Exercise objective = Beginning with the line that holds "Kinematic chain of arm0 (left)" in the data below, give again every line through the one that holds "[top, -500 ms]", exactly as written.

Collected data entries
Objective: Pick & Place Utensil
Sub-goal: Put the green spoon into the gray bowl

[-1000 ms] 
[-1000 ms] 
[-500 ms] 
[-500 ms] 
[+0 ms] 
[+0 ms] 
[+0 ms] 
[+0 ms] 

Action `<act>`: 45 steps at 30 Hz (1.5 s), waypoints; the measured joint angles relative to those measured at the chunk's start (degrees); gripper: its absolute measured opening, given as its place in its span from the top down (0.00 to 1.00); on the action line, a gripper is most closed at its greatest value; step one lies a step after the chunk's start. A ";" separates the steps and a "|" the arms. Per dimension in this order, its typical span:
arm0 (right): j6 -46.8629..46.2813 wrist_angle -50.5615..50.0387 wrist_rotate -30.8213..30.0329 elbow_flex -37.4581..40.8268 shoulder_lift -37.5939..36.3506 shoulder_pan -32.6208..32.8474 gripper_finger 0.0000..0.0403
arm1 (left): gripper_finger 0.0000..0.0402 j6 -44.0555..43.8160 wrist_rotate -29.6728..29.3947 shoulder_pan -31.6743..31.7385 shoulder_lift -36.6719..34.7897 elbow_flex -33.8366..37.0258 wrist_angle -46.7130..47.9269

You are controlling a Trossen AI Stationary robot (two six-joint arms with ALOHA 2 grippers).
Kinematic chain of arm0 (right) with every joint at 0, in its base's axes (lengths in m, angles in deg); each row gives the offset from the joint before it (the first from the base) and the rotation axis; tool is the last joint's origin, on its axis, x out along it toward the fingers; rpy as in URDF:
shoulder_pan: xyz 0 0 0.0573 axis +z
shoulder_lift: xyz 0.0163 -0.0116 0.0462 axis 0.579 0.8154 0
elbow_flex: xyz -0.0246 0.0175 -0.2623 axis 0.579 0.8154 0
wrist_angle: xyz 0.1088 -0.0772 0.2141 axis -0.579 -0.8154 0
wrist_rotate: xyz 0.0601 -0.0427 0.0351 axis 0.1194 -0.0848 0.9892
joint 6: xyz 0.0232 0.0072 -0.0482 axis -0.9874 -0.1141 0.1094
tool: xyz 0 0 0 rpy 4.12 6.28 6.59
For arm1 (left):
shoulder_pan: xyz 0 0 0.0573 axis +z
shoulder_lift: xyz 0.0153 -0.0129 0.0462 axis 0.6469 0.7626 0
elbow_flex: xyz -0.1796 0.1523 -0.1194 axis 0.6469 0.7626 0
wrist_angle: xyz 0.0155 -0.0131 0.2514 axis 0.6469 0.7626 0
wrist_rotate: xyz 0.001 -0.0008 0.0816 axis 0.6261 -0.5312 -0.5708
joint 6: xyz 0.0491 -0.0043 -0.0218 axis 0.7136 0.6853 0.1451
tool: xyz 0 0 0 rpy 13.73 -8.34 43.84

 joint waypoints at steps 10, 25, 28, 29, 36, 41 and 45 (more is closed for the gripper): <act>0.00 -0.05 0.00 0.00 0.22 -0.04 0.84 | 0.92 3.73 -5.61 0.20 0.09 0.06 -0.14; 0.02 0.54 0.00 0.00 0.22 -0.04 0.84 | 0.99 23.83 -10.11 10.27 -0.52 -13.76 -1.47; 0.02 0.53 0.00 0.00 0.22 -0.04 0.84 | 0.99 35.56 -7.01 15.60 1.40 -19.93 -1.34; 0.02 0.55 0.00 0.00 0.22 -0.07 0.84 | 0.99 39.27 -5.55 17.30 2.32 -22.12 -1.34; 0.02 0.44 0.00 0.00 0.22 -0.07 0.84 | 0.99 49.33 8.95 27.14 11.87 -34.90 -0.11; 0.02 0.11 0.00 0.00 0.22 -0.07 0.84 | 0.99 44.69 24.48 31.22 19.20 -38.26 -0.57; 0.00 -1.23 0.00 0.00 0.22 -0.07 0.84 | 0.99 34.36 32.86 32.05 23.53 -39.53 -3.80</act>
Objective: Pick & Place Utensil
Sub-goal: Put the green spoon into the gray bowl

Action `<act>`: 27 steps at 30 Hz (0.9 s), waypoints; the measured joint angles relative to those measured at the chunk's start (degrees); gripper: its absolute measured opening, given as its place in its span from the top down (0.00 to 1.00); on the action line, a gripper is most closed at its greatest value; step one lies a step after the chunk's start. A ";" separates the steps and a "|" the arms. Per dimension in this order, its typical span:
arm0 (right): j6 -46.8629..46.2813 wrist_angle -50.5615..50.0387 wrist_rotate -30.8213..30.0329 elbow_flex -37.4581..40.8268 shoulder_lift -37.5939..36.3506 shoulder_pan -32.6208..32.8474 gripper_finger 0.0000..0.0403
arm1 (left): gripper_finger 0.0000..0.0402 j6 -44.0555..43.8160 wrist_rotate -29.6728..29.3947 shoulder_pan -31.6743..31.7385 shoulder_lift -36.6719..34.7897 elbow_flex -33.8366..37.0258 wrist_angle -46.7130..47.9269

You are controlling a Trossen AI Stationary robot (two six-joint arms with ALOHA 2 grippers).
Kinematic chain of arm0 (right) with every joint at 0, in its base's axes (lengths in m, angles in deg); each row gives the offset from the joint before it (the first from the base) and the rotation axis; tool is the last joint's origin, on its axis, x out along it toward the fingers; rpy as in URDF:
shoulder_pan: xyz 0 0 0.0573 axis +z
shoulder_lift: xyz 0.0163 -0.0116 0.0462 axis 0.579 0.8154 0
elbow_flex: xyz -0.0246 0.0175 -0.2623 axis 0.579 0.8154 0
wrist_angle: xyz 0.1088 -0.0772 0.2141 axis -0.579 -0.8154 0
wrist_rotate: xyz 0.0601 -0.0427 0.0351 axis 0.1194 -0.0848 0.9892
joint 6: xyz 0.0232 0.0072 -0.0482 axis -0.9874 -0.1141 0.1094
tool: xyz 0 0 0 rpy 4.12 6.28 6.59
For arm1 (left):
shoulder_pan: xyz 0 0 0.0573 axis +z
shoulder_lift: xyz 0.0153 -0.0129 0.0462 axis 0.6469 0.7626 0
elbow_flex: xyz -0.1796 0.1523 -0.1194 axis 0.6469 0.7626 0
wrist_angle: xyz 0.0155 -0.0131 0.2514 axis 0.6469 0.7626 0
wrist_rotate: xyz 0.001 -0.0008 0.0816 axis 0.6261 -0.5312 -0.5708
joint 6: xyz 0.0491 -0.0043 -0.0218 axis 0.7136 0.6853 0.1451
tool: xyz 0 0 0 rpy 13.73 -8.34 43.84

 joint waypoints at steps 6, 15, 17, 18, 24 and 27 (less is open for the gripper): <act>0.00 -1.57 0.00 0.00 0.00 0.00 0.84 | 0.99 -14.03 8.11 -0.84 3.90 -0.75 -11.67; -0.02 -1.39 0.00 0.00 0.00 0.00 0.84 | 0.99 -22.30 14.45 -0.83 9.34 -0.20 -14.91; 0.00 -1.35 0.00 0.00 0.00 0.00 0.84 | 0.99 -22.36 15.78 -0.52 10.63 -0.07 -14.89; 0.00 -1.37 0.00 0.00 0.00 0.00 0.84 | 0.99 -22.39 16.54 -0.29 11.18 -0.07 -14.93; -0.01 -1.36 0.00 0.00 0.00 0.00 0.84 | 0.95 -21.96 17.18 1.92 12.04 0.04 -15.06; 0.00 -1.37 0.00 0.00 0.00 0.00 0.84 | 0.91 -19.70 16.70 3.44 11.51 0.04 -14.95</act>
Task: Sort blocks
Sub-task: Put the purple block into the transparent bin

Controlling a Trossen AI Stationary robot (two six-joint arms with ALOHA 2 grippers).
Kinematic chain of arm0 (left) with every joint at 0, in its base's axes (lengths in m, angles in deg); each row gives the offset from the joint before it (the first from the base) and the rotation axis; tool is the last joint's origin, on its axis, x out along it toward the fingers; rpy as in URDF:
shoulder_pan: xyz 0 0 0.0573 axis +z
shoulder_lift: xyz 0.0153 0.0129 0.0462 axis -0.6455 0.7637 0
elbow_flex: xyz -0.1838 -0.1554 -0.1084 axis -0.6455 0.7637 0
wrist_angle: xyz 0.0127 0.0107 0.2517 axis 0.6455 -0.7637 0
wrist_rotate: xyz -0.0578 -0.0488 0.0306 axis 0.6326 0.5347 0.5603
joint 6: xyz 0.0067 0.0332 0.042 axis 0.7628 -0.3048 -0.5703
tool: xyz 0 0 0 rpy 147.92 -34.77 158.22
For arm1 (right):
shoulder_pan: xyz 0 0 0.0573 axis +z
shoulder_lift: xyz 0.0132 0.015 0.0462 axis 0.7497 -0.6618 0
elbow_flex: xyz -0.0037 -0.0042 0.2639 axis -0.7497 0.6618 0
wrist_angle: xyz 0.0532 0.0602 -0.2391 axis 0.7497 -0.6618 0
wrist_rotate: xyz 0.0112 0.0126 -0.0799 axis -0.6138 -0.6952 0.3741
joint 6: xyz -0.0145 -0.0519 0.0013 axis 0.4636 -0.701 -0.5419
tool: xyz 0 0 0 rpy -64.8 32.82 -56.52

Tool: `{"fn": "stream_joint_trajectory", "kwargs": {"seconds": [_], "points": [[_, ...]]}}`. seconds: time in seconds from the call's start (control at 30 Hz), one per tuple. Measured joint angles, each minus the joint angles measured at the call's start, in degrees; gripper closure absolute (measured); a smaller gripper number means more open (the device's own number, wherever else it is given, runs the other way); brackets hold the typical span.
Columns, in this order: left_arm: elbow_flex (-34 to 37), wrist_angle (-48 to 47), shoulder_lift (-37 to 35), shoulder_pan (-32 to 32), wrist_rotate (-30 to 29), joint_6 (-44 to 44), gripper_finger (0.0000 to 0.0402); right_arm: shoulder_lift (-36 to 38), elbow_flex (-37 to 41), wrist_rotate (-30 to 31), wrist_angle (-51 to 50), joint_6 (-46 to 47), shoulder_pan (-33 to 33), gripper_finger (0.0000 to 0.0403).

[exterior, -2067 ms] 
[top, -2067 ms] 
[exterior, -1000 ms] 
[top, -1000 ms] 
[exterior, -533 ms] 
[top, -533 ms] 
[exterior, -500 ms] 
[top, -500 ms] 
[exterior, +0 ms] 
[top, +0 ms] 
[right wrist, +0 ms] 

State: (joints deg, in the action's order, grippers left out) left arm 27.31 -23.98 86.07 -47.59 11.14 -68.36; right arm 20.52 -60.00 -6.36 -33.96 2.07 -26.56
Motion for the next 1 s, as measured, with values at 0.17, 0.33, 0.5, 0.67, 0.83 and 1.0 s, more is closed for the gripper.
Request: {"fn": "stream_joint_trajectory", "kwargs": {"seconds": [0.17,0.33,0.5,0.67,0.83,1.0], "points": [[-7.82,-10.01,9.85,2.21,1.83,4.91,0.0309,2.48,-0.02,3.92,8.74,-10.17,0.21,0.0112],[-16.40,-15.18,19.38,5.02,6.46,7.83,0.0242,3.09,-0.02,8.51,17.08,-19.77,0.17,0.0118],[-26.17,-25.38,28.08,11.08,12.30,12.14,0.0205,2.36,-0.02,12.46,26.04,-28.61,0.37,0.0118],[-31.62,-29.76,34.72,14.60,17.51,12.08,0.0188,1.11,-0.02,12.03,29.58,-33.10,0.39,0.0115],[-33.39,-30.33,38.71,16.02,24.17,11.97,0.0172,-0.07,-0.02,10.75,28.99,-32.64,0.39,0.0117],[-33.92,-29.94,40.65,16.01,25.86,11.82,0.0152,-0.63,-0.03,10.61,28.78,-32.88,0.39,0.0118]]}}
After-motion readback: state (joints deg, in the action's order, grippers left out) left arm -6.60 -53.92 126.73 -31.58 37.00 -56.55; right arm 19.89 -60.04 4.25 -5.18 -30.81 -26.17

Result =
Kinematic chain of arm0 (left) with every joint at 0, in its base's axes (lengths in m, angles in deg); each row gives the offset from the joint before it (the first from the base) and the rotation axis; tool is the last joint's origin, on its axis, x out along it toward the fingers; rpy as in URDF:
shoulder_pan: xyz 0 0 0.0573 axis +z
shoulder_lift: xyz 0.0153 0.0129 0.0462 axis -0.6455 0.7637 0
elbow_flex: xyz -0.1838 -0.1554 -0.1084 axis -0.6455 0.7637 0
wrist_angle: xyz 0.0127 0.0107 0.2517 axis 0.6455 -0.7637 0
wrist_rotate: xyz -0.0578 -0.0488 0.0306 axis 0.6326 0.5347 0.5603
joint 6: xyz 0.0067 0.0332 0.042 axis 0.7628 -0.3048 -0.5703
tool: xyz 0 0 0 rpy 147.92 -34.77 158.22
For arm1 (right):
shoulder_pan: xyz 0 0 0.0573 axis +z
shoulder_lift: xyz 0.0132 0.015 0.0462 axis 0.7497 -0.6618 0
elbow_flex: xyz -0.0037 -0.0042 0.2639 axis -0.7497 0.6618 0
wrist_angle: xyz 0.0532 0.0602 -0.2391 axis 0.7497 -0.6618 0
wrist_rotate: xyz 0.0112 0.0126 -0.0799 axis -0.6138 -0.6952 0.3741
joint 6: xyz -0.0145 -0.0519 0.0013 axis 0.4636 -0.701 -0.5419
tool: xyz 0 0 0 rpy -64.8 32.82 -56.52

Tool: `{"fn": "stream_joint_trajectory", "kwargs": {"seconds": [_], "points": [[_, ...]]}}`. seconds: time in seconds from the call's start (control at 30 Hz), one per tuple. Measured joint angles, each minus the joint angles measured at the call's start, in degrees; gripper closure absolute (measured); a smaller gripper number means more open (the device's own number, wherever else it is given, runs the other way); brackets hold the typical span.
Columns, in this order: left_arm: elbow_flex (-34 to 37), wrist_angle (-48 to 47), shoulder_lift (-37 to 35), shoulder_pan (-32 to 32), wrist_rotate (-30 to 29), joint_6 (-44 to 44), gripper_finger (0.0000 to 0.0402); right_arm: shoulder_lift (-36 to 38), elbow_flex (-37 to 41), wrist_rotate (-30 to 31), wrist_angle (-51 to 50), joint_6 (-46 to 47), shoulder_pan (-33 to 33), gripper_finger (0.0000 to 0.0403).

[exterior, -2067 ms] 
[top, -2067 ms] 
[exterior, -1000 ms] 
[top, -1000 ms] 
[exterior, -533 ms] 
[top, -533 ms] 
[exterior, -500 ms] 
[top, -500 ms] 

Nothing more will be written for this answer.